Your assignment: This task calls for copying each line below that contains "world".

Data excerpt below:

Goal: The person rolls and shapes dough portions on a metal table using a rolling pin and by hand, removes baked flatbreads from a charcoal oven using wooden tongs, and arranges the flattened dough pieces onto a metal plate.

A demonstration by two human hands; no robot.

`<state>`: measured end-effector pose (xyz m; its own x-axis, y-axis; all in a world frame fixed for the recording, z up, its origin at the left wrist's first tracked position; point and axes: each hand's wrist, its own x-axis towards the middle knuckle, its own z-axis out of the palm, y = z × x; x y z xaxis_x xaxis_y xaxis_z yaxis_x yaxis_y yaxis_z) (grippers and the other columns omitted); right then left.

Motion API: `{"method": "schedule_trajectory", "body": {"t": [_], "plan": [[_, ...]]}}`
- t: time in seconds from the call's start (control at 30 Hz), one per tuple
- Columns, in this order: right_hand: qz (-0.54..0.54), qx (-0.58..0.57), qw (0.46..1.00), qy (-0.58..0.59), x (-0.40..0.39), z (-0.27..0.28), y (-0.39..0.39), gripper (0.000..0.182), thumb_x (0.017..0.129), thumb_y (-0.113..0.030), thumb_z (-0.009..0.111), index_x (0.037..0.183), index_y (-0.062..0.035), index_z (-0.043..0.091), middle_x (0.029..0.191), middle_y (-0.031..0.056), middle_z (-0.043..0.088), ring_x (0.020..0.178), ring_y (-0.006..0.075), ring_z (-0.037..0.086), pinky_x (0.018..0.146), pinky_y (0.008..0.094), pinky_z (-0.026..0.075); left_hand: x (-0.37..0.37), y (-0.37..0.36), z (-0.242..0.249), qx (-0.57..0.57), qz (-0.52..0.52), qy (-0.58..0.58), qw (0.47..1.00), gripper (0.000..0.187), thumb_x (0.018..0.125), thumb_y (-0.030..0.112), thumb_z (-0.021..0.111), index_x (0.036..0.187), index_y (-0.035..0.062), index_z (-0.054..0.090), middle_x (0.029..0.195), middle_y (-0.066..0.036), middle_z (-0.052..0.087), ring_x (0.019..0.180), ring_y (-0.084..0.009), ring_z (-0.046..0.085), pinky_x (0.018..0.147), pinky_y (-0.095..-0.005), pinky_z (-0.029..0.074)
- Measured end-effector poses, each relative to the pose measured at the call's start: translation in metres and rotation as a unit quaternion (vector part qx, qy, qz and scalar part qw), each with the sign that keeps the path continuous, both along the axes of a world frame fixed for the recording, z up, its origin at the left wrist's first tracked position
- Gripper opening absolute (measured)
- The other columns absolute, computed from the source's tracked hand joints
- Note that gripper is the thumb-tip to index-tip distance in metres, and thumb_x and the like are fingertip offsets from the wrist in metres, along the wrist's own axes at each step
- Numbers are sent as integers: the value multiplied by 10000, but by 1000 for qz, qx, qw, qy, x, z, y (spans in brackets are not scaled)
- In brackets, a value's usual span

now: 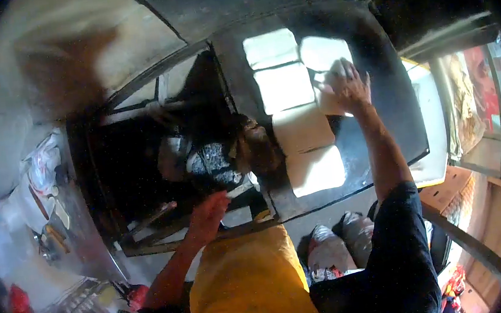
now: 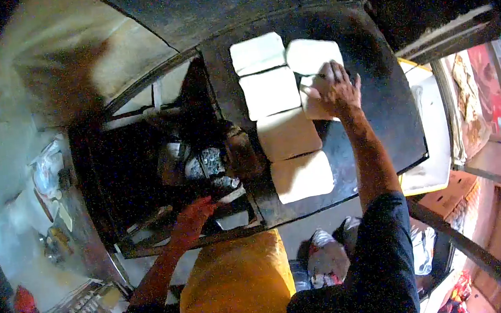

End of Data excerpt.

Task result:
`<state>`: measured end-effector pose (xyz m; its own x-axis, y-axis; all in a world frame fixed for the recording, z up, its origin at the left wrist's first tracked position; point and axes: each hand's wrist, its own x-axis towards the middle knuckle, its own z-axis out of the palm, y = z × x; x y z xaxis_x xaxis_y xaxis_z yaxis_x yaxis_y yaxis_z) (grippers and the other columns omitted); right then left.
- Measured end-effector poses, each relative to the pose measured at the call's start: translation in metres and rotation as a unit quaternion (vector part qx, qy, qz and scalar part qw), each with the sign that keeps the path continuous, both along the axes of a world frame fixed for the recording, z up, its origin at the left wrist's first tracked position

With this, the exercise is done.